Kurma or Korma is told to have its origin from Mughalai cuisine. It consists of a creamy sauce which is made using either milk cream, coconut milk, a paste of ground nuts or a varying combination of these. This curry is highly flavored with a mixture of spices that you cannot just keep away from it because of its aroma. Kurma is usually not very spicy, especially due to the ingredients that gets added to make it creamy. There are a lot of versions of Korma available all over and the one I have here is a Malabar Muslim version which I came across in the book "The Suriani Kitchen" by Lathika George.

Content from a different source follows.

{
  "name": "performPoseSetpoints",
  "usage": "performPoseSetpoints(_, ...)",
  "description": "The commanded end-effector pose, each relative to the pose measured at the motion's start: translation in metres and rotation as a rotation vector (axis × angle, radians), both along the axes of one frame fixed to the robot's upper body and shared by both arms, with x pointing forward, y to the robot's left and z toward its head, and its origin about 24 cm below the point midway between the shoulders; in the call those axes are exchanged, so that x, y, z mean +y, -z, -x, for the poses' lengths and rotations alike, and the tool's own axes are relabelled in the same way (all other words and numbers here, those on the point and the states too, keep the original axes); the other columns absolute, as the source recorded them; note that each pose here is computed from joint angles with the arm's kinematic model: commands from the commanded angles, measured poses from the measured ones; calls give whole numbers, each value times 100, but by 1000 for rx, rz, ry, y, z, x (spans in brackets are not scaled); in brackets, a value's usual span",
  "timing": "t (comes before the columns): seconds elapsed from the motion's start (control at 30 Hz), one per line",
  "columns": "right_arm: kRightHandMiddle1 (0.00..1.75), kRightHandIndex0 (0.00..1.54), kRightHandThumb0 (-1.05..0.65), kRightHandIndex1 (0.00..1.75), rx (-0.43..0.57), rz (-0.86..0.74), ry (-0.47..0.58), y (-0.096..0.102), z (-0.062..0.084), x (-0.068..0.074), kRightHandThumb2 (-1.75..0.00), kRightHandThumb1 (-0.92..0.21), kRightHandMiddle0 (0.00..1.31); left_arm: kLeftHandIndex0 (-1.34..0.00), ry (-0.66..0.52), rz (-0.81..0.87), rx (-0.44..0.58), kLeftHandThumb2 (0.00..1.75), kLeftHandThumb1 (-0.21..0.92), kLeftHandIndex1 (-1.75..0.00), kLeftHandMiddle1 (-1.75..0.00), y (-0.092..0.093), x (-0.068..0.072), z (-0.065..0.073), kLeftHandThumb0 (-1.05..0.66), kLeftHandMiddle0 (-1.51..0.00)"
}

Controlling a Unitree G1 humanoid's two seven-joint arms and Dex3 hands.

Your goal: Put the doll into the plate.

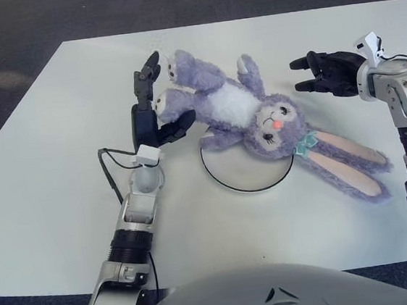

Serves around 10-12 people
Oil- 2 tbsp
Onion- 2 (1 lbs - Chopped)
Ginger Paste- 1 tbsp
Garlic Paste- 2 tbsp
Tomato- 2 (0.4lbs - Chopped)
Turmeric Powder- 1 tsp
Chicken - 3 lbs
Curry Leaves- 1 twig
Salt- to taste
Water- 3 cups

For Coconut paste
Cashew- 1/2 cup (chopped)
Grated Coconut- 1 cup
Green Chilly- 5
Poppy Seed- 1 tbsp
Water- 3/4 cup

For Spice Powder
Cardamom- 4
Cloves- 5
Cinnamon- 1 - 2" stick
Fennel- 1 tsp

1. Dry roast the spices in a pan and grind to make the spice powder.
2. Make the coconut paste by grinding all the mentioned ingredients into a fine paste.
3. Heat the oil (I used coconut oil to give it that traditional Kerala taste and flavor) and saute the onions until transparent.
4. Add the ginger and garlic paste and saute until the raw smell is gone.
5. Add the tomato and turmeric powder and saute for 2-3 minutes.
6. Add the ground coconut paste and saute for 3-4 minutes.
7. Add the spice powder and mix well.
8. Add the chicken and salt and mix well to make sure that the chicken pieces are coated with the gravy.
9. Add water and let it cook in a slow fire until the chicken is done.
10. Garnish with curry leaves and serve.

This is a perfect accompaniment with Kerala Parotta, Appam and Chappathi.